Most people (and on SO as well) agree that using a dict is the right way.
steveb here for example. :D
Some would argue that a set() would be more convenient and natural way, but most tests I saw and I did myself show that, for some reason, using a dict() is slightly faster. As for why, nobody really knows. Also this may difer from Python version to Python version.
Dictionaries and sets use hashes to access data and that makes them faster than lists ( O(1) ). To check whether an item is in a list, an iteration is performed over a list, and in worst case number of iterations grow with the list.
To learn more on the subject, I suggest you to examine related questions, especially the one mentioned as possible duplicate.
So, I agree with steveb and propose the following code:
chkdict = {} # A dictionary that we'll use to check for existance of an entry (whether is extension already processed or not)
setdef = chkdict.setdefault # Extracting a pointer of a method out of an instance may lead to faster access, thus improving performance a little
# Recurse through a directory:
for root, dirs, files in os.walk("ymir work"):
# Loop through all files in currently examined directory:
for file in files:
ext = path.splitext(file) # Get an extension of a file
# If file has no extension or file is named ".bashrc" or ".ds_store" for instance, then ignore it, otherwise write it to x:
if ext[0] and ext[1]: ext = ext[1].lower()
else: continue
if not ext in chkdict:
# D.setdefault(k[, d]) does: D.get(k, d), also set D[k] = d if k not in D
# You decide whether to use my method with dict.setdefault(k, k)

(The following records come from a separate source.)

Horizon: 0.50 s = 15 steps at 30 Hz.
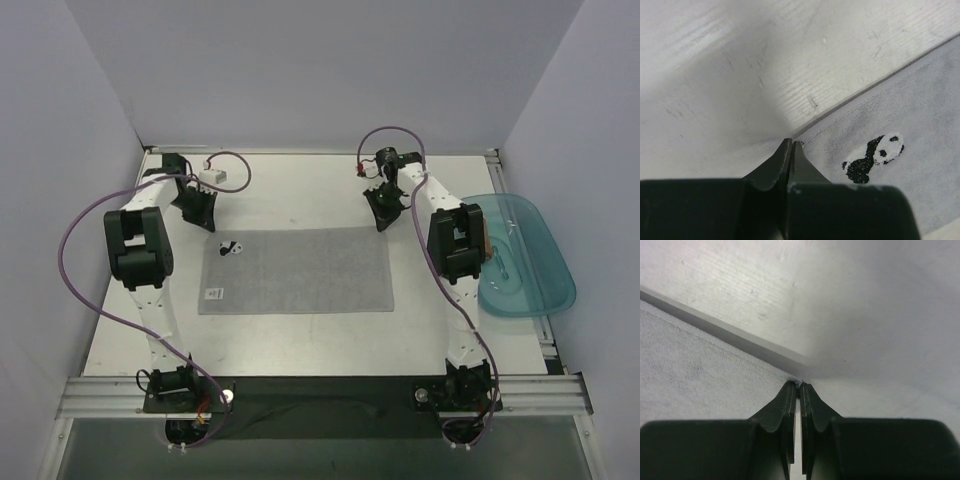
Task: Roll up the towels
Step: Flatten the towel
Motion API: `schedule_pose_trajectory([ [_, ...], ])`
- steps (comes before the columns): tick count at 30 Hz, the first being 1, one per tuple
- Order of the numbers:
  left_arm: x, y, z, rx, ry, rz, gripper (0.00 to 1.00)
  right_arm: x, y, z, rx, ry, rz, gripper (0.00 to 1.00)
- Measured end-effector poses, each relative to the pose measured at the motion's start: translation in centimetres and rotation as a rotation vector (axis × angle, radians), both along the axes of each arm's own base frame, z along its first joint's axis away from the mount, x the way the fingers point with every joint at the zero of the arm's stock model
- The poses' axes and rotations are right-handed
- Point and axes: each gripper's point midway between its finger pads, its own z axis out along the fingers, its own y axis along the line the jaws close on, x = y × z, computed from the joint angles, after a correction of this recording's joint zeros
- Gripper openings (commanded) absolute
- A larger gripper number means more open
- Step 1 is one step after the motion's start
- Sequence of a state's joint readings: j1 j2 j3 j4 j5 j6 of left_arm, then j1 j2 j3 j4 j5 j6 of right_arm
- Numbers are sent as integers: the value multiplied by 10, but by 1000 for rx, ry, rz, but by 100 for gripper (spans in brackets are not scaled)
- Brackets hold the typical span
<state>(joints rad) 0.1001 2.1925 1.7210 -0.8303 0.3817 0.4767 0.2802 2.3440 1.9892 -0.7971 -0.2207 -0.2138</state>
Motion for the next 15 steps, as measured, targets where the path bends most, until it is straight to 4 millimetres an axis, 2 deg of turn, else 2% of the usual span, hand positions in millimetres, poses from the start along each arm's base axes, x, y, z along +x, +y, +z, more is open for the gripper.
schedule_pose_trajectory([
  [4, 11, -4, 12, -31, -35, 6, 0, 21, -8, 14, 17, -60, -28, 0],
  [7, 14, -9, 22, -64, -57, 0, 0, 26, -12, 20, 24, -82, -27, 0],
  [11, 10, -12, 39, -87, -96, -27, 0, 18, -16, 30, 29, -92, -9, 0],
  [15, -16, -13, 65, -90, -145, -76, 0, -1, -19, 50, 35, -105, 27, 0],
])
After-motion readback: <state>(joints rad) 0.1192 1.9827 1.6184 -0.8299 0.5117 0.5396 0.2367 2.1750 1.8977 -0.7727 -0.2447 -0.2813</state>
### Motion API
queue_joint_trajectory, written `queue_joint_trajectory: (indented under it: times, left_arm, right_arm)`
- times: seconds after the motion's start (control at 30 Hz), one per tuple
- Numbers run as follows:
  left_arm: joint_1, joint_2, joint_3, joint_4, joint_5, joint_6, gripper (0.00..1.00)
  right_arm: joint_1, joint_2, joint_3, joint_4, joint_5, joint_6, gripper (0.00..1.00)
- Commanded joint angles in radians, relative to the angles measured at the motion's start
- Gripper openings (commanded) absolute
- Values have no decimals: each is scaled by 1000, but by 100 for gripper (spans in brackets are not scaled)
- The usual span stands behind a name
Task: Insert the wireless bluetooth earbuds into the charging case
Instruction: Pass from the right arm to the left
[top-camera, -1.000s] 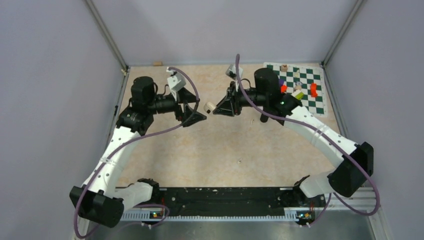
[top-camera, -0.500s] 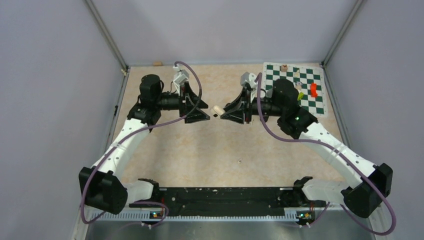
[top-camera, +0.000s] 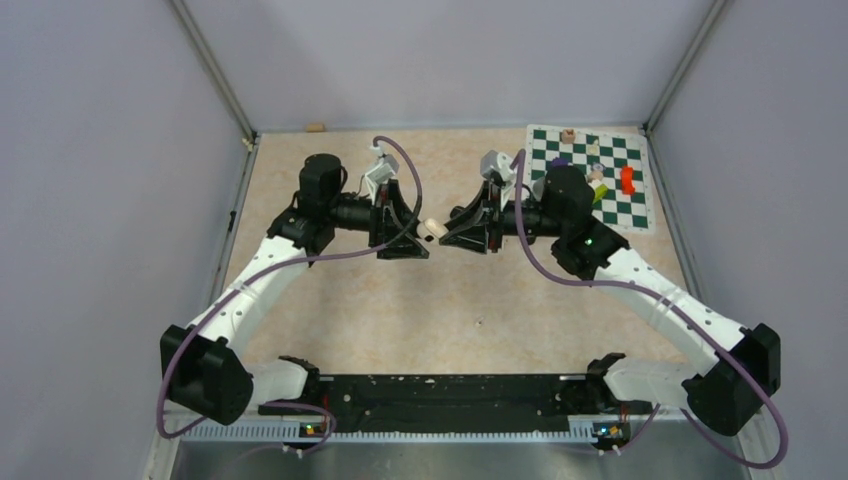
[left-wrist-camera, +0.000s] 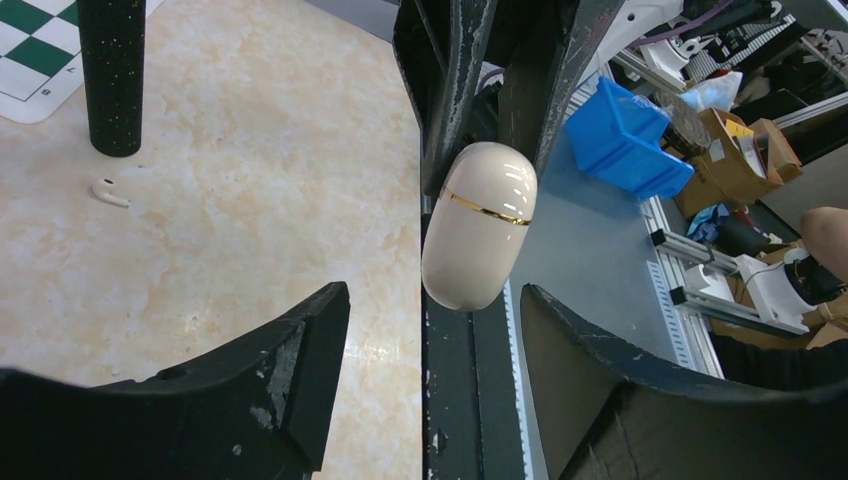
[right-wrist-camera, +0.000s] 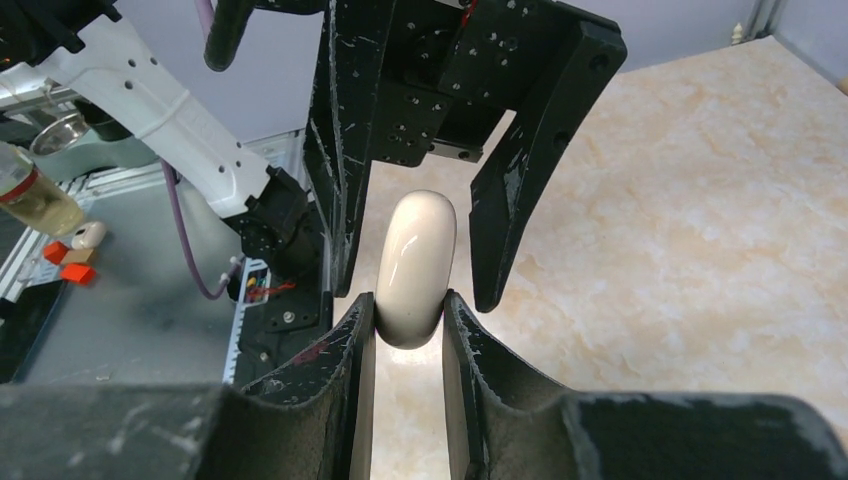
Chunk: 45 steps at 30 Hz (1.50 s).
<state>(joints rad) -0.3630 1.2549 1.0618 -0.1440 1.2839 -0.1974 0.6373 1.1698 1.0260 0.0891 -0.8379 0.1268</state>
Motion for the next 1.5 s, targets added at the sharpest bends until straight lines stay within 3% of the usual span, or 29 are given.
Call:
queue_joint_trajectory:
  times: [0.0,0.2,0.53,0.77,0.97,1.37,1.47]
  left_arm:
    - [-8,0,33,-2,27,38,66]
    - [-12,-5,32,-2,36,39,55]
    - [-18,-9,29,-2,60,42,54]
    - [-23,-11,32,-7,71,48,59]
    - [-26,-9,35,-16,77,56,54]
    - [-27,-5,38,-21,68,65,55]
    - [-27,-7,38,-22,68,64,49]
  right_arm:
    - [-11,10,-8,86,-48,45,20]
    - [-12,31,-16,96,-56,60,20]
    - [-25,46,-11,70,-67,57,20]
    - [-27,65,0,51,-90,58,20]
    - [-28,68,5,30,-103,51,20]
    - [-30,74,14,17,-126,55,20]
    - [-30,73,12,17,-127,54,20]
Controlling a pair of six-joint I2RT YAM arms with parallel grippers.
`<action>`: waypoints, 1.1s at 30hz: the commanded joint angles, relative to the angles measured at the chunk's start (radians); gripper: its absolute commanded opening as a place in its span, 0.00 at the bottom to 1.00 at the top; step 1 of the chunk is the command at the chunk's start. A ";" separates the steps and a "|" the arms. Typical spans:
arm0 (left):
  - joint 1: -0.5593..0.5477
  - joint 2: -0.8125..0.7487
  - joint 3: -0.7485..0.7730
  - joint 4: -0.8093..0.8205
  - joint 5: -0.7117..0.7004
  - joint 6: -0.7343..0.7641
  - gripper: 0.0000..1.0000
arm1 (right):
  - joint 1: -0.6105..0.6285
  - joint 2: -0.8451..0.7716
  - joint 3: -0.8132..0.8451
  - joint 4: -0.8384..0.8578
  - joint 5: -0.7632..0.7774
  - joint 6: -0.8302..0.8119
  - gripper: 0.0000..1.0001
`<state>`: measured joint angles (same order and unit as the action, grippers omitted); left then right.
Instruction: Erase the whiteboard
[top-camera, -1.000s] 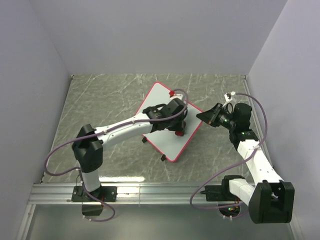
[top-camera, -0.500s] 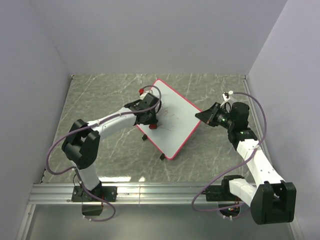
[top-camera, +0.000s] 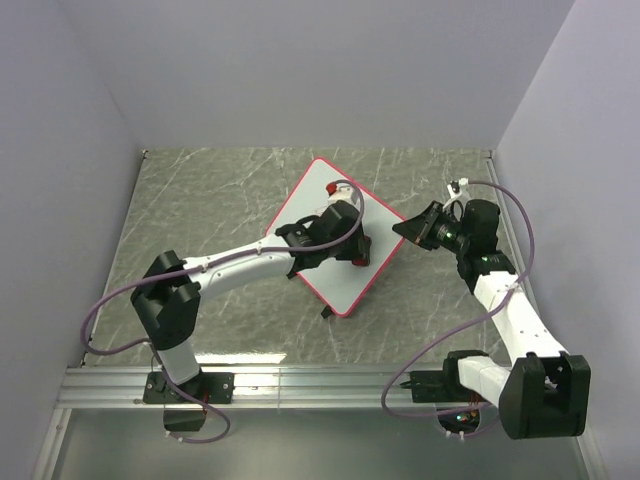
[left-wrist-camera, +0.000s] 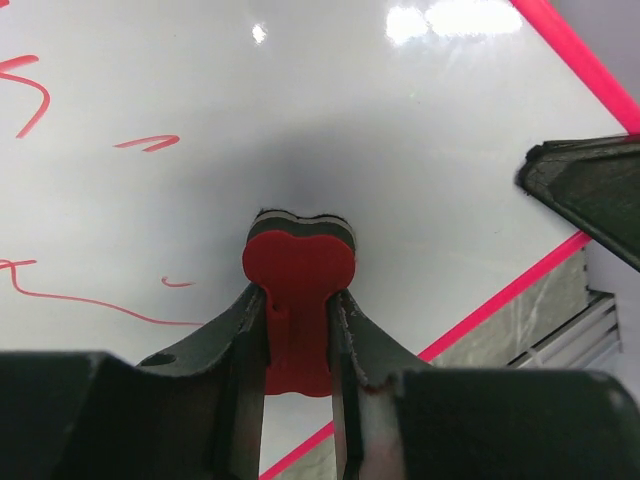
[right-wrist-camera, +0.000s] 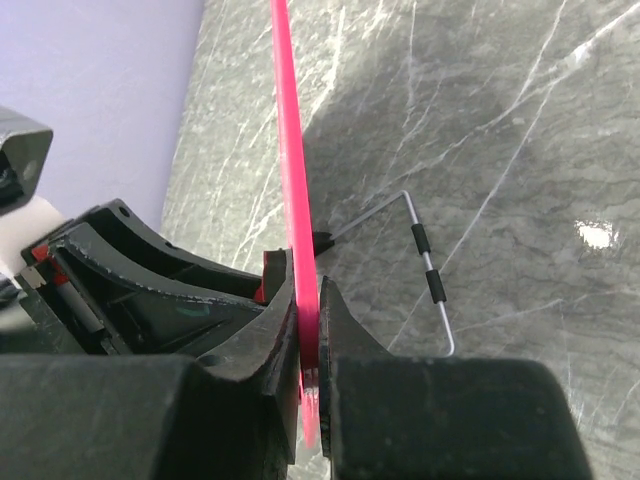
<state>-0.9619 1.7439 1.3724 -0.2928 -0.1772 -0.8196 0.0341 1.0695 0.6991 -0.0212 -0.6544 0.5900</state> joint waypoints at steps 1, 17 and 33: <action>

# Or you can write ext separately and then do: chkdict[ext] = None
# Second solution might even be faster as setdefault() will check for existance again
# But to be certain you should run the timeit test
x.write("\t\"%s\"\n" % setdef(ext, ext))
#x.write("\t\"%s\"\n" % ext)
#chkdict[ext] = None
del chkdict # If you're not inside a function, better to free the memory as soon as you can (if you don't need the data stored there any longer)
I use this algorithm on large amount of data and it performs very well.